Я взглянула на эти карты, как на что-то жуткое, как на оружие, как на склянку с ядом, и всё же сжала их в своей руке. Мне отчаянно не хотелось верить в происходящее. Я чувствовала себя почти как в день похорон отца. Панихида закончилась, люди начали расходиться, а я замерла у его гроба, понимая, что это конец, что мне действительно нужно попрощаться с ним. Оставить в этом гробу рядом с ним надежду на то, что он может вернуться. Появиться на пороге нашего поместья, расставить руки для самых крепких на свете объятий и сказать: «Я так скучал по тебе, моя девочка». Быть может, с Реми я сгущаю краски, но ведь это прощание… и я тоже его не увижу. И он тоже меня не обнимет.
Шотландия… Швейцария… «не знаешь, чего хочешь»… возвращение домой… вечные скитания…
Как справиться с этим ворохом сомнений в одиночку? Почему он не хочет мне помочь? Почему не хочет меня направить? Я всегда самостоятельно принимала решения, но сейчас мне была просто необходима его помощь!
Внезапно жгучая злость охватила меня своим бешеным пламенем. Он трус! Просто трус! Винит меня в том, что я не знаю, чего хочу, а сам… сам-то он знает? Для чего тогда морочил мне голову, для чего делал вид, будто я ему дорога? Если всё равно с самого начала собирался сбежать в Швейцарию! Меня никогда не было в его будущем! Я утёрла слезы ладонью и сделала шаг назад, сверкнув в его сторону озлобленным взглядом. В это же момент раздался гудок клаксона. Полицейский выкрикнул что-то, и это только подстегнуло меня к дальнейшим словам:
– Я рада, что все это закончилось! И что я больше никогда не увижу твоего лица! Ты прав, в Шотландии я и не вспомню о тебе! Там меня ждёт прекрасная жизнь, а ты продолжай скитаться! Чёртов гордец! – выкрикнула я и прежде, чем развернуться и сбежать по ступенькам вниз, я бросила эти несчастные карты ему в лицо.

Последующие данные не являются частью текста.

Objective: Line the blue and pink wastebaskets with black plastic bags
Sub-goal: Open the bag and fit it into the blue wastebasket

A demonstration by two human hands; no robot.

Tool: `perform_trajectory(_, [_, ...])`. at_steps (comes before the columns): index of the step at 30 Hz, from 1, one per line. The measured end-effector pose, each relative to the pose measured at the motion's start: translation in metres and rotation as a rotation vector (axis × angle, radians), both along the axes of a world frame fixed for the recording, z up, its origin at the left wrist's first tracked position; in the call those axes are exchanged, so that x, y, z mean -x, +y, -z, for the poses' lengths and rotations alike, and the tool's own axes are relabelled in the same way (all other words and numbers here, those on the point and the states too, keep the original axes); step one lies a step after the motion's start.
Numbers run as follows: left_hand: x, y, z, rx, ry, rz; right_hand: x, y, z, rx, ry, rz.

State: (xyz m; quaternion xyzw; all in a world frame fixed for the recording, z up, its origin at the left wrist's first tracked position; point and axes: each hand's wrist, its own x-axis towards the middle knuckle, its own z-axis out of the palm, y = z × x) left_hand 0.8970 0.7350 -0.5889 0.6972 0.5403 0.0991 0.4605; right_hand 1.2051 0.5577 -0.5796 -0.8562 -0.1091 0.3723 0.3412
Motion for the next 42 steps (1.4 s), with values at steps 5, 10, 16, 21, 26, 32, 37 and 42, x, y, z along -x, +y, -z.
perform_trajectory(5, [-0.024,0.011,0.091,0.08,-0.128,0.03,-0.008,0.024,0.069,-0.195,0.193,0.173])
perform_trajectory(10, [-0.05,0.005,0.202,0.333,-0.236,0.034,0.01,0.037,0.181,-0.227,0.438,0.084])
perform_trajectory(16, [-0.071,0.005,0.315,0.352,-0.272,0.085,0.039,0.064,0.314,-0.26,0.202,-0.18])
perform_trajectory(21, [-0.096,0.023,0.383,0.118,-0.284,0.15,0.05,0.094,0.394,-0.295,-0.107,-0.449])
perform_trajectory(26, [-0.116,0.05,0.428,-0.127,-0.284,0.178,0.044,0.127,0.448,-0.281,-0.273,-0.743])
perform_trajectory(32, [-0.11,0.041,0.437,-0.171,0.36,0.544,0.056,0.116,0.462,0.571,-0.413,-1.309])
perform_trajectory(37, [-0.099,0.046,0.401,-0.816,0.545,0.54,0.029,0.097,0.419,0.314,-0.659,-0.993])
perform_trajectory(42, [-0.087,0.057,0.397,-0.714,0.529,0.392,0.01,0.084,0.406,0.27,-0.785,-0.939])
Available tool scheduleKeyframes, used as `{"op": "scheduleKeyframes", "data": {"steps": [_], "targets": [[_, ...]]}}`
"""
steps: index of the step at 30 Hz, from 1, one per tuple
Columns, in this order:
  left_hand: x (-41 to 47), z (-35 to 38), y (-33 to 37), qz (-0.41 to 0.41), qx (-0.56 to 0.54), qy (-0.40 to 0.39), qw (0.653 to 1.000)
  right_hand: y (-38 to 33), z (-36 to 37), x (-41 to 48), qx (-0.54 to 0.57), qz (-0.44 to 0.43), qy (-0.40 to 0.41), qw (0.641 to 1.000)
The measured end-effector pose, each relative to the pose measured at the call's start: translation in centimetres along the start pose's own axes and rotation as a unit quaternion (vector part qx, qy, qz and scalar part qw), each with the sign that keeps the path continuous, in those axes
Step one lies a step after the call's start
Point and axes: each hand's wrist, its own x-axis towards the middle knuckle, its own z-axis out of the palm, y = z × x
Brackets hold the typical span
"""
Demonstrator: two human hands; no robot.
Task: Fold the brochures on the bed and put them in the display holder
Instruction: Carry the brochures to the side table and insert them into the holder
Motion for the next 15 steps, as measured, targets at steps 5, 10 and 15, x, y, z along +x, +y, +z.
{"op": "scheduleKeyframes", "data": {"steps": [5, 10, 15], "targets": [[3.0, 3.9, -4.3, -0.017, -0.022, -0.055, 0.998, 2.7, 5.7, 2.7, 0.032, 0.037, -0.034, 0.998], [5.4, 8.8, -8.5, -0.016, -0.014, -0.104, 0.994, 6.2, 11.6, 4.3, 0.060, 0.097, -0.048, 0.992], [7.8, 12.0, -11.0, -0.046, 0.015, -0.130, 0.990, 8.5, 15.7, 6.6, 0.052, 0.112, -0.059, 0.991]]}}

В душе горела обида, горечь заполонила рот. Я неслась вниз, не боясь споткнуться, но отчаянно страшась обернуться и пожалеть о своих словах. Рывком распахнув дверь автомобиля, я забралась в салон и велела водителю трогаться с места. Мне хотелось плакать, кричать, убежать куда-то далеко-далеко, а лучше вернуться назад и крепко его обнять, сказать, что я сожалею… гнев затуманил мой разум, взял над чувствами контроль. Накрыв лицо руками, я горько заплакала, даже не почувствовав прикосновение тёти к своей руке.
– Эйла, услышь меня, – где-то вдалеке гулко слышался её голос. – Что произошло между вами? Почему он не поехал с нами? Разве мы не должны отплатить ему за твоё спасение?
Я ничего не ответила ей, чувствуя, как с каждой секундой от меня отдаляется моё сердце, оставленное где-то на ступенях полицейского участка. Мне не хотелось слушать ни её вопросов, ни собственных рыданий – всё это в какой-то момент показалось мне слишком отвратительным. Тогда она положила ладонь на моё бедро и, вздохнув, пробормотала:
– Я всё поняла, моя дорогая, в дело вмешались чувства. Он показался мне очень гордым и очень упрямым молодым человеком, немудрено, что он решил отказаться от денег.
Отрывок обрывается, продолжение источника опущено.